Iveco pretende dar una lección a la plantilla y mezcla a justos con pecadores

Á. BLANCO | VALLADOLID

Un grupo de expulsados acampará mañana a las puertas de la factoría para pedir la readmisión

David Balboa Trabajador despedido acusado de absentismo.

 

Tras catorce años en nómina de Iveco, David Balboa, de 37 años, casado con una también empleada del fabricante de vehículos industriales y con una hija, ha sido despedido bajo la acusación de absentismo laboral. «Me encontraba de baja médica en el momento en que la empresa ha querido dar una lección a la plantilla y me ha tocado», argumenta a la vez que explica: «Es cierto que algunos casos eran claros, pero el mío, no». La pasada semana, Iveco despidió a once trabajadores de Valladolid, para lo que alegó su elevado índice de absentismo.
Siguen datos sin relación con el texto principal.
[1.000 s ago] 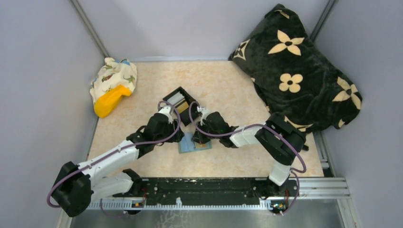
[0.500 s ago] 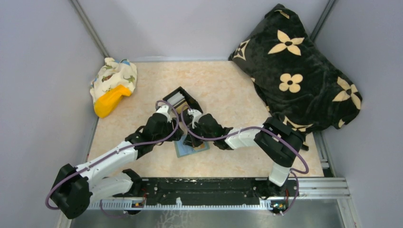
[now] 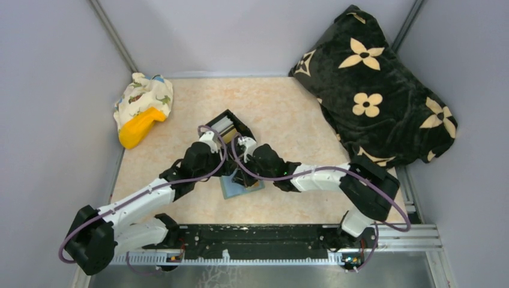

Cuatro de ellos reclamarán su reincorporación mediante una acampada a las puertas de la factoría que comenzará mañana.

 

David Balboa presentó 16 partes de incapacidad laboral temporal desde 2004 hasta la actualidad (la totalidad de los que ha presentado durante su carrera laboral) y faltó al trabajo 325 jornadas, «nada que ver con los 35 partes y más de 500 días que, según aseguró la empresa, era la media de los despedidos», explica. «Sufrí una escoliosis como consecuencia del trabajo que desempeño, a lo que después se unió la enfermedad terminal que padeció mi padre -ya fallecido-, que me produjo secuelas psicológicas que me obligaron a ponerme bajo tratamiento médico», argumenta.

 

«No tengo nada que esconder -continúa- y la prueba de que no se trata de un despido objetivo y justificado es que la empresa lo ha llevado a cabo como improcedente». Según señala Balboa, mientras siete de los once despedidos han cogido la indemnización y firmado el despido, los otros cuatro, entre los que se encuentra, están dispuestos a dar la batalla. «De momento acamparemos con el apoyo de CGT, de los trabajadores que quieran adherirse y de gente del 15-M, pero estoy dispuesto a hacer una huelga de hambre porque, en mi caso, lo único que haría justicia sería la readmisión», asegura.

 

Sin huelga

 

En su opinión, Iveco ha maniobrado de forma perversa para poner a la plantilla en contra de los despedidos, cuando no todos eran iguales e, incluso, «hay casos más flagrantes que, sin embargo, se han librado por los trapicheos de los sindicatos mayoritarios con la dirección». «Han mezclado a justos con pecadores, todos en el mismo saco, y no nos han dejado defendernos», añade. En un principio, la empresa expedientó a quince personas, pero finalmente consumó el despido de once. Balboa se muestra desencantado con la actuación del comité de empresa, que «anunciaron que iban a convocar una huelga por los despidos, pero finalmente no han presentado la petición»

 

Admite que la planta vallisoletana cuenta con un elevado índice de absentismo, que es del 8% a diario, según algunas fuentes. No obstante, recuerda que «se trata de un trabajo que requiere mucho esfuerzo, que repercute en la salud de los trabajadores y que cada vez es más exigente, con la introducción de nuevos métodos de medición de tiempos». «La medalla de plata del WCM tiene un precio en la salud de los trabajadores», afirma.